Isaiah 33:23

23 Thy ropes be slacked, but those shall not avail; thy mast shall be so, that thou may not alarge a sign. Then the spoils of many preys shall be parted, crooked men shall ravish (the) raven. (Thy ropes be slackened, and so they cannot hold thy masts firm, and thou shalt not be able to spread the sails. Then the spoils of many preys shall be divided, and even the lame shall share in the taking.)

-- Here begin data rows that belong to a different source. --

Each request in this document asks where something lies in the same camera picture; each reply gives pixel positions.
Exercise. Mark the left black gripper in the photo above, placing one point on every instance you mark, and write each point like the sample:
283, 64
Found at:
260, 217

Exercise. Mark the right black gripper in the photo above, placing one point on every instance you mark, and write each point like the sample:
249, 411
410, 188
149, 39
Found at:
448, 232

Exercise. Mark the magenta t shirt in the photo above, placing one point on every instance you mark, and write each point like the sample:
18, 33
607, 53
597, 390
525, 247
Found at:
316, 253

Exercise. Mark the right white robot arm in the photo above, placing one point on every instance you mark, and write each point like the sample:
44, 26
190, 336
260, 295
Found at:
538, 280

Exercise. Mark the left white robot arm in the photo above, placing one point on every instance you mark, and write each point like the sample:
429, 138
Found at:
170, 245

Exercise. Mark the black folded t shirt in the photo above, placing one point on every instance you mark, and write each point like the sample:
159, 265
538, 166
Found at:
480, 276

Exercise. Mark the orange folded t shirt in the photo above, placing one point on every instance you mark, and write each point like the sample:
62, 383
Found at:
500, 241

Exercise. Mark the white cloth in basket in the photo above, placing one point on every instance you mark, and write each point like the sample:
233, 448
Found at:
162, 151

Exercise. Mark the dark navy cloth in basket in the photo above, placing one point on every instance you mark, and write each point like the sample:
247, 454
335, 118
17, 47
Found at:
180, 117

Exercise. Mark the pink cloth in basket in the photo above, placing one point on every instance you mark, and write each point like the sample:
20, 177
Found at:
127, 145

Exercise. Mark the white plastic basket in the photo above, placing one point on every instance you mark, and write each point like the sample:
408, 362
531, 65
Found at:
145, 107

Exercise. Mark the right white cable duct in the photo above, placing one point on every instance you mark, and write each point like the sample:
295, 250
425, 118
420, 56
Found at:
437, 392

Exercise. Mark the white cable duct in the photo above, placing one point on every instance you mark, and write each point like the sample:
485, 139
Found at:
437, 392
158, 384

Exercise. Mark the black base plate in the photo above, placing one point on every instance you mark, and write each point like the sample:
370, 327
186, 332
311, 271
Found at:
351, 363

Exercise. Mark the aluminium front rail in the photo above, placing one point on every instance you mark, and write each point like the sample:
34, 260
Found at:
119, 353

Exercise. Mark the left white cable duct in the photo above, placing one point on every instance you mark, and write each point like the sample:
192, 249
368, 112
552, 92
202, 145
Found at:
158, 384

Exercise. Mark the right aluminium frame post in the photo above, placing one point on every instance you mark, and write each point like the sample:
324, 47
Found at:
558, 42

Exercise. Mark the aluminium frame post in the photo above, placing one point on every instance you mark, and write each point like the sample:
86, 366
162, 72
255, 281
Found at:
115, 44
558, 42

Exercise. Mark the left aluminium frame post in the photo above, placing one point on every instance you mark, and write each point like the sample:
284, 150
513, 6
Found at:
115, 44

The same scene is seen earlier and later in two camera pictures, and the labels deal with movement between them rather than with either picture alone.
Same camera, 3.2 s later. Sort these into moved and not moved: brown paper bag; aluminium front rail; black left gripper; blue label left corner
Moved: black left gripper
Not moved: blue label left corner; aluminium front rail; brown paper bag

Isaiah 33:23 Meaning and Commentary

Isaiah 33:23

Thy tacklings are loosed
Or "are left" F8; forsaken by the mariners, as being of no use and service: they could not well strengthen their mast;
with ropes to make it stand upright: they could not spread the sail;
upon the mast, without which they could not proceed. This is spoken to and of the enemies of the church; most interpreters understand it of the Assyrians, who are compared to a ship in great distress at sea, when its tacklings are shattered, the mast is split, and the sails cannot be spread. The metaphor is taken and carried on from ( Isaiah 33:21 ) , where mention is made of a galley with oars, and a gallant ship. Tyrannical governments are thought by some to be compared to ships; a king to the mast; princes to ropes, cords, and tackling; and their army in battle array to sails spread; but here all is in confusion, distress, and unavoidable ruin: this may very well be applied to the antichristian states, when the vials of God's wrath shall be poured out upon them; especially when the second vial shall be poured out upon the sea, and all shipping will suffer, as under the second trumpet the third part of ships were destroyed, there being a correspondence between the trumpets and the seals, ( Revelation 8:8 Revelation 8:9 ) ( 16:3 ) : then is the prey of a great spoil divided:
as the spoil of the Assyrian camp was by the Israelites, so will the spoil of the Papists by the Protestants; particularly when the kings of the earth shall be filled with an aversion to the whore of Rome, and shall destroy her, and make her bare and desolate of all her riches, and shall "eat her flesh", or seize upon her substance, which will become the prey of a great spoil unto them: the lame take the prey;
which denotes both how easily it shall be taken, and what a plenty there shall be, that even such, and who come late, shall have a share in it. The Targum of the whole is,

``at that time (when vengeance shall be taken on Gog) the people shall be broken with their own strength, and they shall be like to a ship whose ropes are broken; and there is no strength in their mast, which is cut down, that it is not possible to spread a sail on it; then shall the house of Israel divide the substance of the people, the multitude of a prey and spoil; and although the blind and the lame are left among them, they also shall divide the multitude of the prey and spoil.''

FOOTNOTES:

F8 So the word is interpreted by Kimchi and Ben Melech.

Isaiah 33:23 In-Context

21 For only the worshipful doer, our Lord God, is there; the place of floods is strands full large and open (a place of very large rivers and wide streams); the ship of rowers shall not enter by it, neither a great ship shall pass over (to) it.
22 For why the Lord is our judge, the Lord is our lawgiver, the Lord is our king; he shall save us.
23 Thy ropes be slacked, but those shall not avail; thy mast shall be so, that thou may not alarge a sign. Then the spoils of many preys shall be parted, crooked men shall ravish (the) raven. (Thy ropes be slackened, and so they cannot hold thy masts firm, and thou shalt not be able to spread the sails. Then the spoils of many preys shall be divided, and even the lame shall share in the taking.)
24 And a neighbour shall say, I was not sick; (and for) the people that dwelleth in that Jerusalem, wickedness shall be taken away from it. (And no one there shall say, I am sick; and for the people who liveth in that Jerusalem, their wickednesses, that is, their sins, shall be taken away.)